After finding the line containing "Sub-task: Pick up" below, please output that line and each following one through the line containing "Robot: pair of", exactly as written.

[MATERIAL PROVIDED Boundary: Start]

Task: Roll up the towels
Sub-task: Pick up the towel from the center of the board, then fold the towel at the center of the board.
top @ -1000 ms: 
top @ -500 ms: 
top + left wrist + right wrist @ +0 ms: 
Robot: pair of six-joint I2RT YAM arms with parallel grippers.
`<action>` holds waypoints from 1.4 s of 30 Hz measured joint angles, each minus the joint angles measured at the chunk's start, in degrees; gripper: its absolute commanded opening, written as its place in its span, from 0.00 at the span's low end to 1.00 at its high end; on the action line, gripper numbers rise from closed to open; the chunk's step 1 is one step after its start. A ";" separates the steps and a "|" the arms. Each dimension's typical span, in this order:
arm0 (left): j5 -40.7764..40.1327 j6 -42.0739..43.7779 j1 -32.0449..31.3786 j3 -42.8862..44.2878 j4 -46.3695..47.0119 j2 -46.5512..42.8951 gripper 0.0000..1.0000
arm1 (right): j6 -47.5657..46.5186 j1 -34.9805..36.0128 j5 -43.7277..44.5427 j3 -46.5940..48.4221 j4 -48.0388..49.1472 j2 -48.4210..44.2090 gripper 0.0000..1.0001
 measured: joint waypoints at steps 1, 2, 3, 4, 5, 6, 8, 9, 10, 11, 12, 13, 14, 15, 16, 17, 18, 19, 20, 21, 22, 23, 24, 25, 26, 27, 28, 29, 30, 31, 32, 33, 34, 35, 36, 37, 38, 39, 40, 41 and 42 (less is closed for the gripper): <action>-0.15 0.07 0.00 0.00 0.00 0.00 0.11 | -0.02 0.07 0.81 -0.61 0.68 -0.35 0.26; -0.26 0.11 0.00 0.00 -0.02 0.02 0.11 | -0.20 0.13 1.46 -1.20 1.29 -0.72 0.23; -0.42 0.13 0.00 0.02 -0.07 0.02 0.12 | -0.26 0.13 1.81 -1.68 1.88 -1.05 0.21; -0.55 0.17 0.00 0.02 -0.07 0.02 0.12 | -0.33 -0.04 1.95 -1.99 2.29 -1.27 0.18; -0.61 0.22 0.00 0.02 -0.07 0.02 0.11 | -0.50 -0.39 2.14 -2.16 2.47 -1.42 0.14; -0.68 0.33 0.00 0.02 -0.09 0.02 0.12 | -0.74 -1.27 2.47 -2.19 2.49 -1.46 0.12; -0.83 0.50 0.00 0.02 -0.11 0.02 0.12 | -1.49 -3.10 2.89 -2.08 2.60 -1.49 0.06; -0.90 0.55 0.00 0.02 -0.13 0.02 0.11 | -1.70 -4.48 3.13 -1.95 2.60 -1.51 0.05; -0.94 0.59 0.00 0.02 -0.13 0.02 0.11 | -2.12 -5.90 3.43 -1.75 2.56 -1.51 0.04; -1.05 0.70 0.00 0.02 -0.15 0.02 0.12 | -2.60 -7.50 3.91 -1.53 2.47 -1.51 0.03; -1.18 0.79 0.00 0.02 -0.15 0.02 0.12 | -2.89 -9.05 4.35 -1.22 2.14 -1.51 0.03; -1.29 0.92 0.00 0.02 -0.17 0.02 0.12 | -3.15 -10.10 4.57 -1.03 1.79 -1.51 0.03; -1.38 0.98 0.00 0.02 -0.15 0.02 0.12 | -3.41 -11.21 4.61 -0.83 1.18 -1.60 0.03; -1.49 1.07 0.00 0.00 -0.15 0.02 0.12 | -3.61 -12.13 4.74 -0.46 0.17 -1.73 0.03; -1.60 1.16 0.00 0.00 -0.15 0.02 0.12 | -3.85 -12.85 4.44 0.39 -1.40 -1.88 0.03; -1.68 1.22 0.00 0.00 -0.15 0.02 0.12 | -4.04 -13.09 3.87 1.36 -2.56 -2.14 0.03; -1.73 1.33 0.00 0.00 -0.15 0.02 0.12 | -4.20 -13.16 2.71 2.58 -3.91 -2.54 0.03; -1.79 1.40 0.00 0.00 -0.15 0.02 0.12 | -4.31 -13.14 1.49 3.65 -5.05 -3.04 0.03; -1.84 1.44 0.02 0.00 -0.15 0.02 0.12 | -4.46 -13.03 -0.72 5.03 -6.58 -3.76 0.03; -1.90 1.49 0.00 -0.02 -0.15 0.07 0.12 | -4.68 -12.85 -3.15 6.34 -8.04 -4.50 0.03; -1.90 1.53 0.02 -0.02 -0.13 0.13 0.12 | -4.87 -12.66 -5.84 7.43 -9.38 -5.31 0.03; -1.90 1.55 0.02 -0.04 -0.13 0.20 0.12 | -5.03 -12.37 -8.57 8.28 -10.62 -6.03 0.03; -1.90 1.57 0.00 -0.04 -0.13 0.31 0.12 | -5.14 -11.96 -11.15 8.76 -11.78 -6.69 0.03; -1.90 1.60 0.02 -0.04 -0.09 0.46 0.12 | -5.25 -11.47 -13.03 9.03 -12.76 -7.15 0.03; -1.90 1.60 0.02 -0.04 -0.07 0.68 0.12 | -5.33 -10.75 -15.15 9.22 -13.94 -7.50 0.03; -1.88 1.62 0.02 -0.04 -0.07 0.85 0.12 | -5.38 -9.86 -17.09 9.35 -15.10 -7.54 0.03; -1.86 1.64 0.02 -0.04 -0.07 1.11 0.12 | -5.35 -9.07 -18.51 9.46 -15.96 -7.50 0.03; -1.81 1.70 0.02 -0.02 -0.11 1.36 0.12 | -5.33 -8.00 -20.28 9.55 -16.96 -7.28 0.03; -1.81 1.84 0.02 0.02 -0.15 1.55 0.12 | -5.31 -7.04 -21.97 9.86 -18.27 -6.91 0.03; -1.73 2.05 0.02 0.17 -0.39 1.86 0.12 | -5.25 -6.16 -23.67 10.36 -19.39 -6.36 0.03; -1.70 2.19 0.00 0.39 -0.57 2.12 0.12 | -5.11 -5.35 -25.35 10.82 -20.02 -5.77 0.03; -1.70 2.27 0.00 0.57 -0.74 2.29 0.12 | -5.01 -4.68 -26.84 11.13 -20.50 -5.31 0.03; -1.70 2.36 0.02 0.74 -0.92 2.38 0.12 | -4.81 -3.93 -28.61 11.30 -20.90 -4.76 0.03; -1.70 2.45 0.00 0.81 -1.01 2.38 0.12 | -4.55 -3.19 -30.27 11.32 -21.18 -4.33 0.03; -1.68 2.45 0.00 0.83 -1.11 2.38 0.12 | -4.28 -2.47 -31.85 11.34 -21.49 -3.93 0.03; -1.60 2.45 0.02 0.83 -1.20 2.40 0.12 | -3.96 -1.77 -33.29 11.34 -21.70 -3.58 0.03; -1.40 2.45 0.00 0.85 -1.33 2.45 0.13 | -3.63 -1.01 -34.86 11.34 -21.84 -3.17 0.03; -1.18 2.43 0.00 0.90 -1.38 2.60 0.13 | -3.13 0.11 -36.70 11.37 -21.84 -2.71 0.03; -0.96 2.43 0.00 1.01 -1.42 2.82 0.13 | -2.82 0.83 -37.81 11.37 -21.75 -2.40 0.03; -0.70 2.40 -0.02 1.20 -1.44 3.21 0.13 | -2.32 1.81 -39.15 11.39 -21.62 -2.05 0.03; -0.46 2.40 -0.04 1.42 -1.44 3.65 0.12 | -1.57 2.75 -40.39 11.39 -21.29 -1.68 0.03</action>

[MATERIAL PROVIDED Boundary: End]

#### COMPLETED TASK:
Sub-task: Pick up the towel from the center of the board, then fold the towel at the center of the board.
top @ -1000 ms: 
top @ -500 ms: 
top + left wrist + right wrist @ +0 ms: 
Robot: pair of six-joint I2RT YAM arms with parallel grippers.

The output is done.